--- What this task involves ---
Your answer should consist only of the lines below from the one with "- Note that" through the one with "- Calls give", copied exactly.

=== Input ===

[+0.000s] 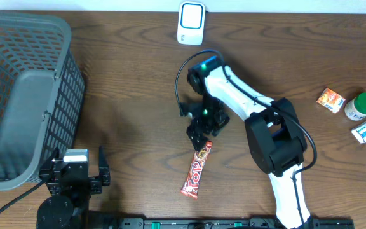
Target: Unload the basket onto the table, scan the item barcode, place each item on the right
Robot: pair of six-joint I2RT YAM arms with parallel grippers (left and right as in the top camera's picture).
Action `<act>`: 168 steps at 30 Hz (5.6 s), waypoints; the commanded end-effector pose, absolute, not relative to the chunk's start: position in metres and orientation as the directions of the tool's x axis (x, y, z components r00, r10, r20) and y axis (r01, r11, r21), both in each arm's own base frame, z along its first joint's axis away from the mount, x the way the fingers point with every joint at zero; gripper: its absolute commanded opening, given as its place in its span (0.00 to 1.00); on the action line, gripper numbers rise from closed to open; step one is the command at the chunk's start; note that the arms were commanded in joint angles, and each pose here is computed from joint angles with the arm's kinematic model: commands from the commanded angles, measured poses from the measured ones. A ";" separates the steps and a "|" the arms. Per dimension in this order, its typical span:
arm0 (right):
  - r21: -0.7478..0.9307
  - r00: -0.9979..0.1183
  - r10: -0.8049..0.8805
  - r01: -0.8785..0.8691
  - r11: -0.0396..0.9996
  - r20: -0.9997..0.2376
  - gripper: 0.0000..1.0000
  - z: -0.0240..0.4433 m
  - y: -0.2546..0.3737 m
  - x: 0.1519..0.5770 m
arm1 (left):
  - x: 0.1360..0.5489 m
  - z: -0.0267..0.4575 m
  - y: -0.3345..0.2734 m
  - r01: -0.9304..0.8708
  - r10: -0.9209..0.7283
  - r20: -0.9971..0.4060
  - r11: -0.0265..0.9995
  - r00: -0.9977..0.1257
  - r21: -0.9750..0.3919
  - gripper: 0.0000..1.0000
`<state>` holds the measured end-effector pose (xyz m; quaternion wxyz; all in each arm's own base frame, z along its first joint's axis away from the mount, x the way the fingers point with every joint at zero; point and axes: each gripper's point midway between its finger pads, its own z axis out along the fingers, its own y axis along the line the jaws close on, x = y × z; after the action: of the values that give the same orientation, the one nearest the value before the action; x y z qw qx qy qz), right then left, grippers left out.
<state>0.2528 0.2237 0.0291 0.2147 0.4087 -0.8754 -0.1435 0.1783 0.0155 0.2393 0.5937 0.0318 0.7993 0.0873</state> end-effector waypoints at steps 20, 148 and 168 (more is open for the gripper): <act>0.592 -0.451 -0.882 -0.677 0.436 0.134 0.35 -0.029 0.219 0.203 | 0.178 0.240 0.015 -0.055 0.144 -0.947 0.985 -0.287 0.166 0.92; 0.550 -0.984 -0.164 -0.096 0.829 0.074 0.99 0.025 0.094 0.366 | 0.178 0.240 0.015 -0.055 0.144 -0.947 0.985 -0.287 0.166 0.92; 0.639 -0.985 -0.106 0.007 0.769 0.139 0.97 -0.039 0.109 0.310 | 0.178 0.240 0.015 -0.055 0.144 -0.947 0.985 -0.287 0.166 0.92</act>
<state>0.3424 0.1363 0.0260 0.0112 0.0472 -0.8916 -0.4502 0.1783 0.0156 0.2393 0.5937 0.0317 0.7993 0.0874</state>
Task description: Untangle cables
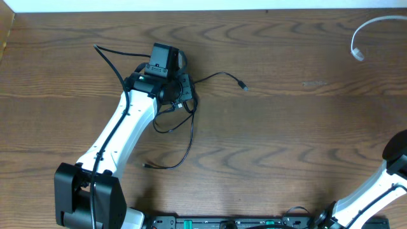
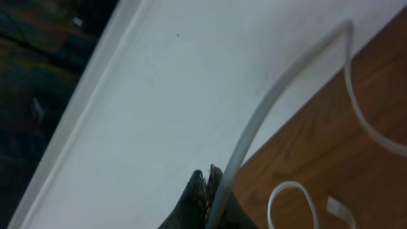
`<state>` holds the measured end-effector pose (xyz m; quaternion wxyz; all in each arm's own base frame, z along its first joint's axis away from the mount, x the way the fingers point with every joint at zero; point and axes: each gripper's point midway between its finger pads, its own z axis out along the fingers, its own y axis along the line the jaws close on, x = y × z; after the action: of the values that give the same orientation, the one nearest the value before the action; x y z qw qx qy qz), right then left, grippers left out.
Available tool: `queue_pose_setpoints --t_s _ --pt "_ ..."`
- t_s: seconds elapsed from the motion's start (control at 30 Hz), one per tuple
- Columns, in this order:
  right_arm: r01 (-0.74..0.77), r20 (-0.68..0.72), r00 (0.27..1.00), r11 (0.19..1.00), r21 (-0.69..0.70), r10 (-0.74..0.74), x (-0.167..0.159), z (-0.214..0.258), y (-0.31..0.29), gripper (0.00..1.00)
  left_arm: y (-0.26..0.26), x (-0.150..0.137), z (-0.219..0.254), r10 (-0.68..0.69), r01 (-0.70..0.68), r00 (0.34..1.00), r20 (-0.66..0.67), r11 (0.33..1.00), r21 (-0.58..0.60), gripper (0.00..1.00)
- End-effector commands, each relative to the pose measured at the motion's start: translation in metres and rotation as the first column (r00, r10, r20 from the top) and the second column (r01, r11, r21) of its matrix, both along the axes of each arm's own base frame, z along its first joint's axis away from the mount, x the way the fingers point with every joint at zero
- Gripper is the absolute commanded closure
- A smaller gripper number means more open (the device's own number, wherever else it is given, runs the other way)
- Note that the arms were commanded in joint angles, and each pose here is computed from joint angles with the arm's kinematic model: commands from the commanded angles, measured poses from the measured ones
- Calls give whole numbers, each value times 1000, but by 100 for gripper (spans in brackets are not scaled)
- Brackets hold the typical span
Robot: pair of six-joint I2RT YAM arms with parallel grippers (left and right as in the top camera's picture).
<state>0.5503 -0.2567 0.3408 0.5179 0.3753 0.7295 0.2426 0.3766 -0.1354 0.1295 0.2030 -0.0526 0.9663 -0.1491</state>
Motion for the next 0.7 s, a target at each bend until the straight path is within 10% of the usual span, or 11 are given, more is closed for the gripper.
queue_pose_setpoints --t_s 0.0,0.13,0.23,0.3,0.5,0.67 --pt "19 -80 997 1000 -14 -20 9 -41 -15 99 -2 1 3 -16 16 1000 11 1000 2 93" --pt "40 -211 976 999 -24 -45 7 -93 -25 93 -2 2 3 -16 16 1000 14 1000 1 93" --pt "10 -310 951 999 -41 -22 1 -128 -25 24 -2 2 3 -16 16 1000 14 1000 1 93" --pt "0 -351 936 1000 -31 -11 -5 -140 -23 1 -2 2 3 -16 16 1000 14 1000 1 93" --pt "-97 -384 919 995 -13 85 -18 -136 -3 1 -7 0 4 -41 41 999 13 999 -16 93" --pt "-287 -368 894 957 -36 255 -40 -97 42 1 -47 -3 23 -310 326 942 126 935 -140 93"
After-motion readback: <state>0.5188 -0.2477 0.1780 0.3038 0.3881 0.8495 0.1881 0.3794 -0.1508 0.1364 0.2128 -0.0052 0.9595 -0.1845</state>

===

--- Solution for this task ---
- Note that the arms were commanded in joint angles, and each pose here is computed from joint angles with the arm's kinematic model: commands from the commanded angles, measured poses from the measured ones
- Calls give whole numbers, each value times 1000, but by 100 for gripper (spans in brackets are not scaled)

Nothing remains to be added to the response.